Required
A laptop with a terminal
macOS, Linux, or Windows with WSL. You need a working terminal where you can run shell commands. On Windows, install WSL 2 first.
Git
We use git throughout the workshop. Install it if you do not have it already.
# macOS
xcode-select --install
# Ubuntu / Debian
sudo apt install git
# Check
git --version
An API key
You need access to at least one LLM. We recommend OpenRouter (one key, many models). Or get a key from Anthropic or OpenAI directly.
Budget about $5–10 of credit.
Install one coding agent
Pick at least one. We demo with Claude Code, but OpenCode is a strong open-source alternative that works with any provider.
Claude Code
Anthropic's agentic coding tool. Requires Node.js 18+ and an Anthropic API key (or a Claude Pro/Max subscription).
# Install via npm
npm install -g @anthropic-ai/claude-code
# Verify
claude --version
OpenCode
Open-source AI coding agent. Works with any LLM provider — OpenRouter, Anthropic, OpenAI, or local models.
# Install
curl -fsSL https://opencode.ai/install | bash
# Verify
opencode --version
Before you bring data
An LLM API is a third party. Anything you send leaves your machine. Decide what is safe to share before the workshop — especially if you work with restricted administrative or human-subjects data.

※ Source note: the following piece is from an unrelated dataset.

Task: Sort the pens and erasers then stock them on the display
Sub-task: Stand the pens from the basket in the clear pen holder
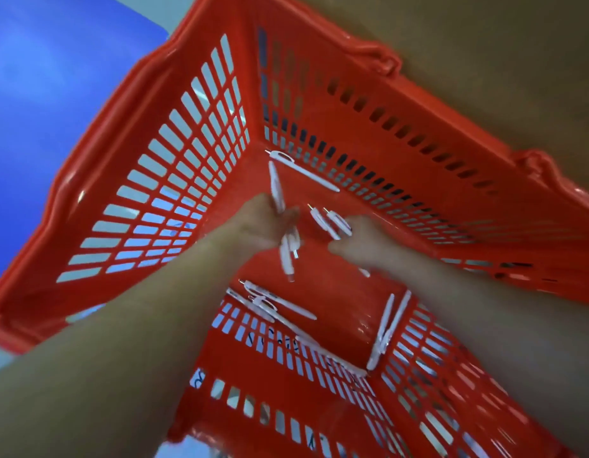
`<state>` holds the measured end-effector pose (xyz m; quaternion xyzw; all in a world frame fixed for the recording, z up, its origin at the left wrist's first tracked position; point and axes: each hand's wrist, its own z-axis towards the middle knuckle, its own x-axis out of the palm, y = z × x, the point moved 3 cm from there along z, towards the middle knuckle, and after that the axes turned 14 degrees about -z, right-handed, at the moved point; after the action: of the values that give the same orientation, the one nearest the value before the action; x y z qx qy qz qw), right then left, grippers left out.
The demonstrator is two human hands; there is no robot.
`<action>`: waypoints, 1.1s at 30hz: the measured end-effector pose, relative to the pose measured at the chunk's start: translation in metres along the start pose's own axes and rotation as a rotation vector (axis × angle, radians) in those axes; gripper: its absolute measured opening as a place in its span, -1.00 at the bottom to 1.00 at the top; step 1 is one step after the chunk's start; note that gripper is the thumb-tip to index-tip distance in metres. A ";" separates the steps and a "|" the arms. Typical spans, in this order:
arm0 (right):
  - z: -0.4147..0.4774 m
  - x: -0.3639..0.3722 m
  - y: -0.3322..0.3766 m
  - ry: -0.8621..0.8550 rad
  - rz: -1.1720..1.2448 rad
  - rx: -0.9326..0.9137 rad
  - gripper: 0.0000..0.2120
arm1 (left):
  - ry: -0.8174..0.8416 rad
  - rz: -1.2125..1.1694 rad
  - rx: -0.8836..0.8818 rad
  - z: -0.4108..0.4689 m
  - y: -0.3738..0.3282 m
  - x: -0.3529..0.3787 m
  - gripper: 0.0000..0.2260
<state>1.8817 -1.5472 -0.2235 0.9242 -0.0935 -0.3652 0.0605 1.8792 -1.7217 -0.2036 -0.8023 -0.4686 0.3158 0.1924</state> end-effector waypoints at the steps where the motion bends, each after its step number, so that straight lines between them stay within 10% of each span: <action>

Can this data leave your machine?
Data use agreements, IRB protocols, and statistical-agency contracts often forbid sending microdata to an external service. If in doubt, treat it as a no — the exercises work fine on synthetic or public data.
Mock or anonymized data
Ask the agent to generate a synthetic dataset with the same schema, or anonymize a sample. You debug the code against fake data, then run it yourself on the real data, locally.
Local models + guardrails
For restricted data, run an open-weight model locally (Ollama, LM Studio) or your institution's private instance. Either way, set permissions so the agent cannot read or delete files outside its sandbox.
Optional but useful
DuckDB
We use DuckDB in the dodo demo and exercise. Install it to follow along hands-on in Act 3.
# macOS
brew install duckdb
Make
GNU Make for running pipelines. Already installed on most macOS and Linux systems.
make --version
A project to work on
The exercises work best with a real research project — ideally a git repo with data-wrangling scripts (.do, .py, .R, or .jl). We provide a sample dataset if you do not have one.